Monday, January 3, 2011

A Song For You

I haven't written in such a long time it feels strange ~ foreign.  A lifetime seems to have passed through my fingertips in just a few short months. I got stuck and didn't know where to begin.
I guess I will let simplicity take over,  the New Year as well. As I sit next to the fire on this cold January night, the beginning of The New Year, I  know in order to move forward, I have to release things from the past that no longer serve me. The circle of life ~ hope it get's easier for this heart of mine.

James Taylor, my constant companion in this lifetime sings out ~ crisp and clear. How can I run from any truth when I hear him singing, "This is a song for you."   Letting my heart speak out brave and bold, regardless of others reactions. Just knowing what is right for me, my family. Standing in my truth.
 Not causing others pain. Wanting to spread joy, to know it myself. My heart has carried so much stuff, what  never was  mine. I am sure  many, too have traveled through the  years carrying  parcels, packages, backpacks, heavily laden with  boulders that never belonged to them.

   In August I will turn 50.  What do I really want for myself? Have I ever even really asked myself that question? I don't think so. Maybe in the back of my head. I have had such serious Martyr Syndrome.....
passed down from my mother, from her mother. And on and on it goes. I feel like I have pretty much broken that cycle with my daughter. Why, because I have wanted that more than anything else in my life, possibly more than the air I have breathed.  Now it is time that I want the same for myself.

What do I want? Joy, Peace.  Love and happiness for my family, always. Good friends.
 Find greater purpose, and follow it.  Have the courage to speak my convictions. Travel. Spend so much more time with my hubby. Dream more. Play more and be less serious. When did that happen? I want great health. To lose this 15 pounds I have been bitching about!  Feel beautiful, and not fear it.
I feel younger than ever inside. Why not let the outside match. Let my hair grow as long as I want.
Not what someone tells me. I have good judgement. I think I know when I look like a burnout 70's mama.  I am not that "Clueless in  Seattle". And this wearing black biz. Hmmmmm, now is it really because I love it so much, or to hide my gut. The legs have always been ok, my gut has never been worked on!
I have a gym membership..... fancy that!   This gal ever heard of sit ups? Pilates? Wow, nice machine collecting dust in the family room. Looks good with things piled around it, kind of gives the room a country charm.
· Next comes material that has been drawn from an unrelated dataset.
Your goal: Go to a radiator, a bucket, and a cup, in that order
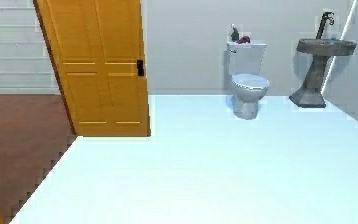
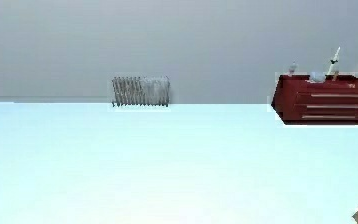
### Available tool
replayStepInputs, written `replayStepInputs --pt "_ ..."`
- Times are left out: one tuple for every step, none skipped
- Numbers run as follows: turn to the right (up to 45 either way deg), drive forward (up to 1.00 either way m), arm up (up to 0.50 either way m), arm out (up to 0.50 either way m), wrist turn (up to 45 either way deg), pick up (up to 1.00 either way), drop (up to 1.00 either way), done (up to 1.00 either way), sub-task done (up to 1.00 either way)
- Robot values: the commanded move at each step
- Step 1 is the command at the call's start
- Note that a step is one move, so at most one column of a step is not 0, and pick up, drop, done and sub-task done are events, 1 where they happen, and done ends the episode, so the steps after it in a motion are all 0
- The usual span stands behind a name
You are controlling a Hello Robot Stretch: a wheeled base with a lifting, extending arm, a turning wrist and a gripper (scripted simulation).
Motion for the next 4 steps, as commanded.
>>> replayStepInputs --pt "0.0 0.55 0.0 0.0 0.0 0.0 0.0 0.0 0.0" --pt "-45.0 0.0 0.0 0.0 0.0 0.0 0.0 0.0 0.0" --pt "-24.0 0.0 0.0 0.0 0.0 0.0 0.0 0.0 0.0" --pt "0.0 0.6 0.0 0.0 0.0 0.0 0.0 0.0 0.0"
I am going to take Belly Dancing. My gut can't possibly be the biggest one in the dance studio, will keep you posted! Get back into yoga. Loved that. Now this pony tail look really rocks the casbah.......
but I wonder what my hair would look like in an actual style. Something to ponder over. Now I know why I haven't wanted to write. Facing the demons and all. This time it isn't quite as brutal.
Much more humor with age. Taking it less seriously. Wow, I actually feel lighter.

Last week my hubby and I were in the car driving. We were talking about my 50th Birthday, and at first I was excited about him wanting to give me a kind of Surprise Party. (Wink Wink) For a control freak!
Than panic set in along with my  true seven year old fears. Who would really come? It was a very painful feeling. I am the one always giving the parties. To let go, all the way. Face possible rejection.
But what about  JOY, LOVE,  things I have not allowed in the past 49. That is a very new notion for me that I am surrendering to. So, perhaps it will be only me at my Birthday Party. All dressed up. And....... if that is the case ~ I will be Disco Dancing like no ones biz.    In a dress that makes me feel like a million bucks.   It's my one night for me!  Expressing myself! With many more to come.
 Feeling JOY and expressing it is definitely my new mantra.  Letting go of the ghosts that have haunted me in the past, and letting myself bask in the true glory of why we are all here........... to love and be loved.  I am ringing in 2011. Can't wait to see what is around the corner.

1 comment:

  1. Dearest Clare,

    "...I have wanted that more than anything else in my life, possibly more than the air I have breathed. Now it is time that I want the same for myself...."

    Yes, my dear friend, breathe into this field of grace
    Feel the tender touch that life does hold
    Know the love that within heart shall ever prevail
    We each a story known and one to yet be told.